Joy is an exec producer on The Peripheral, which stars Chloë Grace Moretz

As executive producers, Joy and Nolan are now overseeing the second season of Prime Video’s The Peripheral, a story set in a future society altered by technology where a gamer (Chloë Grace Moretz) discovers a path into what she thinks is an alternate reality. Scott Smith is the showrunner for the series, which is based on the book by William Gibson.

They also developed Prime Video series Fallout, a post-apocalyptic series based on the video game of the same name, on which Nolan has recently wrapped directing the first few episodes.
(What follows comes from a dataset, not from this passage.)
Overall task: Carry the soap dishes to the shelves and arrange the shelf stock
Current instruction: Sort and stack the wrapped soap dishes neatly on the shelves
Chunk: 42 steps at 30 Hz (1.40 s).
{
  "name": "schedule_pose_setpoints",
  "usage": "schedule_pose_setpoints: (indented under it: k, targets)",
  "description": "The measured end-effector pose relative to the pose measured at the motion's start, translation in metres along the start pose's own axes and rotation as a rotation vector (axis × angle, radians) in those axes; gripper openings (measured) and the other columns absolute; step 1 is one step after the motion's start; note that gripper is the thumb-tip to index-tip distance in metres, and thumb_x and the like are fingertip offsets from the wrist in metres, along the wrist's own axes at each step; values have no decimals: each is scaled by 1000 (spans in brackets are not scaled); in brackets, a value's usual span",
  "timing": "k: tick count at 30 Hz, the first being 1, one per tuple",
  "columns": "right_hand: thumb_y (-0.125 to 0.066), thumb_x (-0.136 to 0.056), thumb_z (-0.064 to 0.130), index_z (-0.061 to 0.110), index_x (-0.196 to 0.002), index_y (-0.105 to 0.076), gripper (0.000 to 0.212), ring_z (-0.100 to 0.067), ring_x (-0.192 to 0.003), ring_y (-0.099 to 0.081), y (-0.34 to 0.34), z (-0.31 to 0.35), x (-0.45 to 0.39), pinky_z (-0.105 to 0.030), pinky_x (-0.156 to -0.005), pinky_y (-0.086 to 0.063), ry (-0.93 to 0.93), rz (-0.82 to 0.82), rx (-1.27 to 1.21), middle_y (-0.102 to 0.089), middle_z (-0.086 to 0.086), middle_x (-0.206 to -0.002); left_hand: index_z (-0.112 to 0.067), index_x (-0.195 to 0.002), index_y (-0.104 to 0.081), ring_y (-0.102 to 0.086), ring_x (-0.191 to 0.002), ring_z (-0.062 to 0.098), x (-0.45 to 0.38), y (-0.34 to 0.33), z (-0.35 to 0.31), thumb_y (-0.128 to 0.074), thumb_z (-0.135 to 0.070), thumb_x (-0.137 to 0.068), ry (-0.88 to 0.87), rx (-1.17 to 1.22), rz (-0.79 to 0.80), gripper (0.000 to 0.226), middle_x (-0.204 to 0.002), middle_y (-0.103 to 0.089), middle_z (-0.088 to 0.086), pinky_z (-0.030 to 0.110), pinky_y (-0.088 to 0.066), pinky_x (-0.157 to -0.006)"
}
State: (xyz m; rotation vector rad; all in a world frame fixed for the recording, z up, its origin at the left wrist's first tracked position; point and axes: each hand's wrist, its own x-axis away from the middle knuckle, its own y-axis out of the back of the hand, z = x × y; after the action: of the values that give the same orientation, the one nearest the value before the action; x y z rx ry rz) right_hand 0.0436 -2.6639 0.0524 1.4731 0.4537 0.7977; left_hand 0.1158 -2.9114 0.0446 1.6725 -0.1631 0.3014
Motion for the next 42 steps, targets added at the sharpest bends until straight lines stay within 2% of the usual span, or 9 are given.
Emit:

As well as writing and producing, Joy has also shifted behind the camera to direct episodes of Westworld and her first feature film, 2021’s Reminiscence, which she also wrote.

“I definitely want to direct more, but it’s hard for me to direct things I don’t write,” she says. “Writing is the most foundational aspect of prep. Once you get into prep, you only have a certain number of weeks before you’re shooting. But when you’re writing, in your head, you’re designing the entire world and you’re blocking the characters already.

“It’s a time saver because you can direct with a little more efficiency, which is helpful because most of the stuff I’ve done, because it’s been a little more experimental, has not had the same budget level as something a little more down the middle. To still get a sense of scope, you have to be crafty about how you plan your days, so that long lead time of prep as a writer has certainly helped me in that endeavour.”

Joy is now looking forward to watching more TV as she prepares to serve as jury president for the international competition at the 2023 edition of French television festival Series Mania. When it comes to looking across the wider industry, she is particularly excited about the emergence of “wild and free” new voices being given the chance to tell their own stories.

“I love that there’s a bunch of different weirdos with unique viewpoints from all over the globe with all sorts of experiences telling their stories, and it’s the kind of thing no one but them could write,” she says. “When I see something like that, it just fills me with awe. They’re truly opening up another universe for me that otherwise I would never get to witness or imagine. It’s humbling and deeply exciting to see all those new voices and the worlds they create.”